'''

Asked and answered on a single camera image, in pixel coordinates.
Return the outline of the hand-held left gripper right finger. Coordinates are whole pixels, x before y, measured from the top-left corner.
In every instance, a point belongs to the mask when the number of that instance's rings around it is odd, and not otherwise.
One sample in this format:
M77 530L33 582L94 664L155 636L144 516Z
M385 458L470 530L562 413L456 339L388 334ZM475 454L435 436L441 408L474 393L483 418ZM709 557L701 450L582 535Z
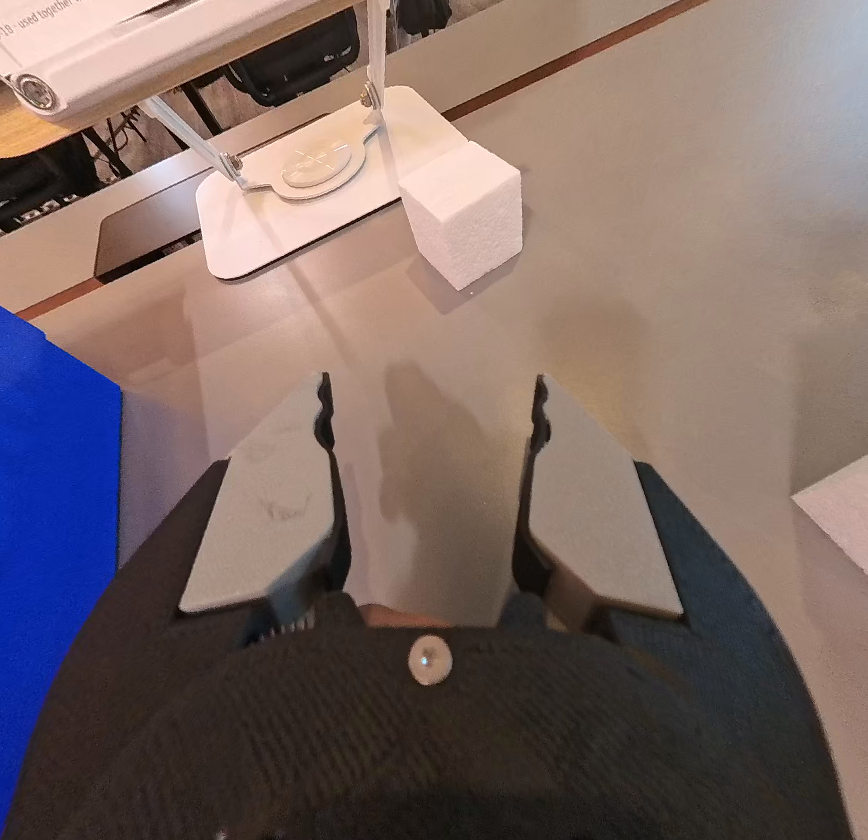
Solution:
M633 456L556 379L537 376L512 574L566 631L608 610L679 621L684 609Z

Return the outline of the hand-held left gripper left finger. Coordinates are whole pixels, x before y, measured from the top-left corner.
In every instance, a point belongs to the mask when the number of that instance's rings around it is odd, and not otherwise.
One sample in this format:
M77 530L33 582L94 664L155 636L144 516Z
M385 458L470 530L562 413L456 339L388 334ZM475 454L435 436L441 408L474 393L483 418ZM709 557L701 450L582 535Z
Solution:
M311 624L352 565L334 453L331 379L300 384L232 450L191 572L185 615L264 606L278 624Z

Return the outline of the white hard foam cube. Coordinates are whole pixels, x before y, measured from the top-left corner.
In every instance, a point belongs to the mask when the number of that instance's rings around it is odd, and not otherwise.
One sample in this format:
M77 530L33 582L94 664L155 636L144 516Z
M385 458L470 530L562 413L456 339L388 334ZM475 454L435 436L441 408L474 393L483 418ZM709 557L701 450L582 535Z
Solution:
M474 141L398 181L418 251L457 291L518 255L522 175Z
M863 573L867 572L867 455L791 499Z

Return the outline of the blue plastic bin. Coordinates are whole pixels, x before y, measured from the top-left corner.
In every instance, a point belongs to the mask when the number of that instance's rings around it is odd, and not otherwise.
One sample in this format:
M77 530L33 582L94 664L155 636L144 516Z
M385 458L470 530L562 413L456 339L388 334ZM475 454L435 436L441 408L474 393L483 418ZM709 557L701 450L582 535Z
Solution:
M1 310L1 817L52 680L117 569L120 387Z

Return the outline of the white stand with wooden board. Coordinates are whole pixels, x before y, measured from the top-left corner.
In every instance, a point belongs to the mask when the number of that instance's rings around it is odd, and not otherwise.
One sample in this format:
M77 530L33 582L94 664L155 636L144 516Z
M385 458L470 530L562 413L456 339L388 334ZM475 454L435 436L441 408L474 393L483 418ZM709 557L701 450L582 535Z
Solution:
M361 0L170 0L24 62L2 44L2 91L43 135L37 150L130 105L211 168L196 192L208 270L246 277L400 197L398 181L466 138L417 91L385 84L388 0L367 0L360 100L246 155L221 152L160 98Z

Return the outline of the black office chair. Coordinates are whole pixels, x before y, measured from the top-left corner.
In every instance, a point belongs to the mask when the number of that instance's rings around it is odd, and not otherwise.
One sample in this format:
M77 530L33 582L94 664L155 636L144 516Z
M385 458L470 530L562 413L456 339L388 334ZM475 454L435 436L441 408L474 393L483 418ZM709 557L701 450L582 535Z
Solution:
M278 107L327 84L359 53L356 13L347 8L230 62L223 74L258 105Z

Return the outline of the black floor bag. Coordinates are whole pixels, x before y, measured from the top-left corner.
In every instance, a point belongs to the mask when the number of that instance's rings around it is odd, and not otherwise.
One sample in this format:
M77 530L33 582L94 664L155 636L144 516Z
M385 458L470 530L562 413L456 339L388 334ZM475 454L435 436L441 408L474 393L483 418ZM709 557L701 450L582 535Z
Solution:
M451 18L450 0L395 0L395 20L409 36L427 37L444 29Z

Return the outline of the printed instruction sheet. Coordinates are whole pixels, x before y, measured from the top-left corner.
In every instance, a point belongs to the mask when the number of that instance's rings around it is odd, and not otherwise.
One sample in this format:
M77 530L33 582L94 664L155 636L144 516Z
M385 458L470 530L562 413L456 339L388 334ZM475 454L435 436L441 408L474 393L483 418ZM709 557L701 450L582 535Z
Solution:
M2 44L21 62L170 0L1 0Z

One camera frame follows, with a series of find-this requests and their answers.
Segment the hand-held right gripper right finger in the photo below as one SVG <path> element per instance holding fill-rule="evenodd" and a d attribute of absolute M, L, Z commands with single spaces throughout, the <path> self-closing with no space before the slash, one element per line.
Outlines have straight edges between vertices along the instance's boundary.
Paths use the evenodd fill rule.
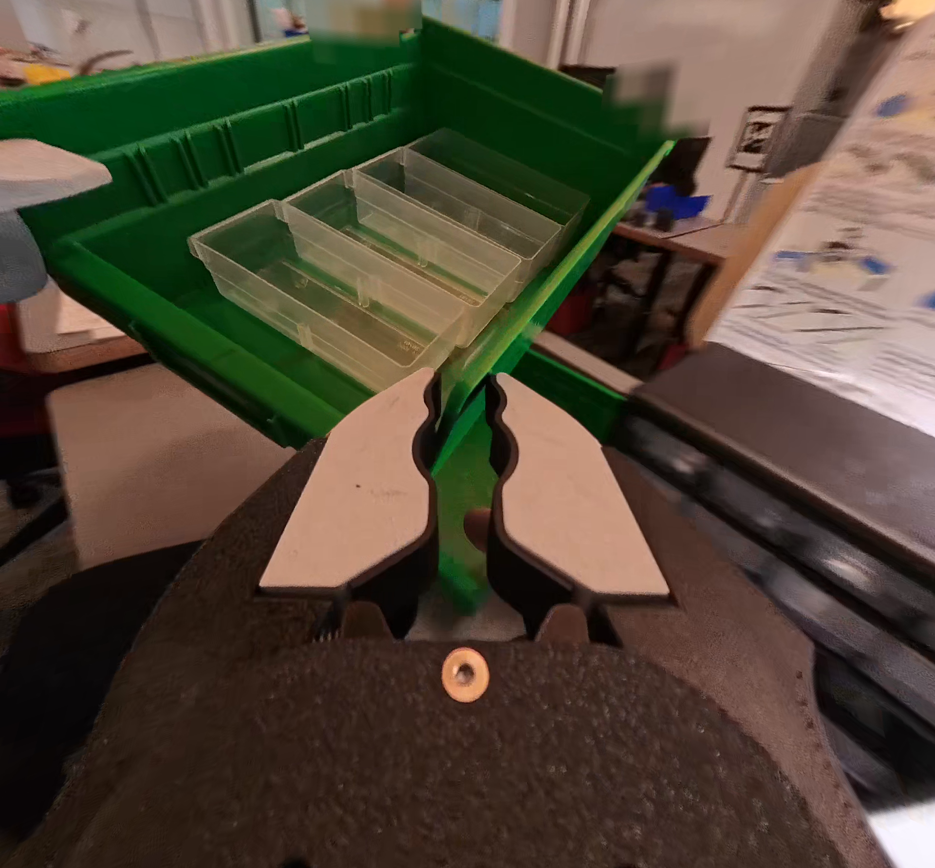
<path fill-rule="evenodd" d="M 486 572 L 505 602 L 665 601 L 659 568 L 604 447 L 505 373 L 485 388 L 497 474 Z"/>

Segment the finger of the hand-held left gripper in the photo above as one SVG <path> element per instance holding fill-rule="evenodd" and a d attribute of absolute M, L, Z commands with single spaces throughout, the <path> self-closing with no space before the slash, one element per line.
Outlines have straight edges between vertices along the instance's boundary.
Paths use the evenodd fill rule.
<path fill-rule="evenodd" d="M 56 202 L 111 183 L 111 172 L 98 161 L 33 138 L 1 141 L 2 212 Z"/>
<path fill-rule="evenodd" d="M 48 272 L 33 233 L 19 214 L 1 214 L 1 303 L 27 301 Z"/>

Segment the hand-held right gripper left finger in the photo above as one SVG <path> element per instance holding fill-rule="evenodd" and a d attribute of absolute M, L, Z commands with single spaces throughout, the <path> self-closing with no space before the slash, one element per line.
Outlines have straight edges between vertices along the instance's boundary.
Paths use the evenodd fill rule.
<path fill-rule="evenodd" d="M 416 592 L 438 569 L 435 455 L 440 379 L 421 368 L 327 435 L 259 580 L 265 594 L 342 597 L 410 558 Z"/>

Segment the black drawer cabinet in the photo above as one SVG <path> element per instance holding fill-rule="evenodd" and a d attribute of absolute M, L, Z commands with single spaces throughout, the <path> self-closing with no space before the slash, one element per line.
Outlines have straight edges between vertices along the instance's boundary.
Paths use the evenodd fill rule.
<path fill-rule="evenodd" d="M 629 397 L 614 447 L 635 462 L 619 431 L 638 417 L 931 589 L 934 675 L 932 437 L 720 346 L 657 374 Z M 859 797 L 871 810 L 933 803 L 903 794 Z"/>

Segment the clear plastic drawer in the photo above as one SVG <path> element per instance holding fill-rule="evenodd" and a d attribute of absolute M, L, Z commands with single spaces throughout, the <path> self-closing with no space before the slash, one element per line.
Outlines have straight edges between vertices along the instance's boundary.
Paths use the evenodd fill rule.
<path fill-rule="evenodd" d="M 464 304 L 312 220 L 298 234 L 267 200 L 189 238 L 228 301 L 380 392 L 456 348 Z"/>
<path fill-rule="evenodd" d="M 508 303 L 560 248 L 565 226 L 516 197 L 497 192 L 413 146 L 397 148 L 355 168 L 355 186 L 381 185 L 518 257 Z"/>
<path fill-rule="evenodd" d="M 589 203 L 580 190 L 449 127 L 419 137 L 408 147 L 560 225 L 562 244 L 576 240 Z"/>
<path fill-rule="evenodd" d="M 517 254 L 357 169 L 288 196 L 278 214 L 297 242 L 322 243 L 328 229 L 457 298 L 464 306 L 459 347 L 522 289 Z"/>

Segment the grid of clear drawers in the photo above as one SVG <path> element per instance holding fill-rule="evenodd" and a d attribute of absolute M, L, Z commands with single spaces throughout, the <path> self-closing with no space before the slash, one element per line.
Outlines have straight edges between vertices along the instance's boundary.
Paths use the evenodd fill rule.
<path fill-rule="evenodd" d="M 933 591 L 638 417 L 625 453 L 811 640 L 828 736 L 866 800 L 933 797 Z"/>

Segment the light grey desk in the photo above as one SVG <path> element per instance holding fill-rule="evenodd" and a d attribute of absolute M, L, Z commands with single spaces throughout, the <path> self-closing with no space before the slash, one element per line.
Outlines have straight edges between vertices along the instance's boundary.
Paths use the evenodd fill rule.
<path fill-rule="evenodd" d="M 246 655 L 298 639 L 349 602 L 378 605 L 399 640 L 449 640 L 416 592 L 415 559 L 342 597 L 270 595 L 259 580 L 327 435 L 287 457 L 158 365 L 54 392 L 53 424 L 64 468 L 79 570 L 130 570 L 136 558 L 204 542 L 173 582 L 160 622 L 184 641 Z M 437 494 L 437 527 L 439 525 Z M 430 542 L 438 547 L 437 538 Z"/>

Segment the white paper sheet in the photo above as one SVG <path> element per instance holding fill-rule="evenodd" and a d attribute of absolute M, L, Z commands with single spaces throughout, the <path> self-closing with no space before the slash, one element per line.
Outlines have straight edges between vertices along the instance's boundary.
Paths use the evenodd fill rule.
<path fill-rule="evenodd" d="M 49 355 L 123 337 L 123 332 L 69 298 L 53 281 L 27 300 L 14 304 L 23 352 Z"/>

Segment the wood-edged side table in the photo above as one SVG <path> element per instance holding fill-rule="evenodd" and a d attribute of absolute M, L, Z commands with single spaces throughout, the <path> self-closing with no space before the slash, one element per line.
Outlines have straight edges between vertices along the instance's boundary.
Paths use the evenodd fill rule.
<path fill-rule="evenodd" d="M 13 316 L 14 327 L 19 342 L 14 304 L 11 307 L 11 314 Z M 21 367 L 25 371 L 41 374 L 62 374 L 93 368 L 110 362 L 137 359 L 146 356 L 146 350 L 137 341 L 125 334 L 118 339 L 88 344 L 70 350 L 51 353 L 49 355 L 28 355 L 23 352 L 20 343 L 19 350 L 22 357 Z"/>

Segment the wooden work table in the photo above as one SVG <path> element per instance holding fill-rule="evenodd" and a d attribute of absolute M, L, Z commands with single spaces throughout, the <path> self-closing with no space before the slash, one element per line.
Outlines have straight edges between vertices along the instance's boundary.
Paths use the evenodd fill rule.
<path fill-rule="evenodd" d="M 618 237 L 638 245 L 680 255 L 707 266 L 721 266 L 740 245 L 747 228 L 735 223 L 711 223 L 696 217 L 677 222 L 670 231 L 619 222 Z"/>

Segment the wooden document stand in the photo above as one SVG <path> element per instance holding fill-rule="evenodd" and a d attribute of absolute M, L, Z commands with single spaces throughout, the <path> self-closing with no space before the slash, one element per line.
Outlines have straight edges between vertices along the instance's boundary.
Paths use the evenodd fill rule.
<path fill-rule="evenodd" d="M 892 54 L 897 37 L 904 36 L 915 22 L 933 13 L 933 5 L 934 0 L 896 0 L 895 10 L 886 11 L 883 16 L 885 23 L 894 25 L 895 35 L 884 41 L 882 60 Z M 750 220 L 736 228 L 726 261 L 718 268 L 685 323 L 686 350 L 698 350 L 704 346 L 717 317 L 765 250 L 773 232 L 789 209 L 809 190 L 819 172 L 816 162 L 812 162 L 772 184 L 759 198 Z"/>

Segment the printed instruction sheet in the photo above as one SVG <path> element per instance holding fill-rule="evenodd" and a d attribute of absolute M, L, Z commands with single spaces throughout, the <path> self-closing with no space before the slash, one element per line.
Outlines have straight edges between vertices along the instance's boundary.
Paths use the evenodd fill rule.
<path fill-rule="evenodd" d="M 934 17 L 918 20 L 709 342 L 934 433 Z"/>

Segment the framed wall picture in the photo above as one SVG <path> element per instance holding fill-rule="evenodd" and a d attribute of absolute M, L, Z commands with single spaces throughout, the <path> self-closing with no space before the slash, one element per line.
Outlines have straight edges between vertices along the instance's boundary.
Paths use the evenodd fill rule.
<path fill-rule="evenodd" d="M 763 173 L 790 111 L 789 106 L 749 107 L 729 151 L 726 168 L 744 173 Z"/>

'''

» **What needs to be done**:
Search the records for lines holding the word "plastic", then copy each line you find.

» **Response box**:
Return the outline of the blue plastic bin. Coordinates are whole pixels, x before y, measured from the top-left corner.
Segment the clear plastic drawer in the photo above as one SVG <path> element per instance holding fill-rule="evenodd" and a d attribute of absolute M, L, Z commands with single spaces throughout, the <path> self-closing with no space before the slash, one element per line.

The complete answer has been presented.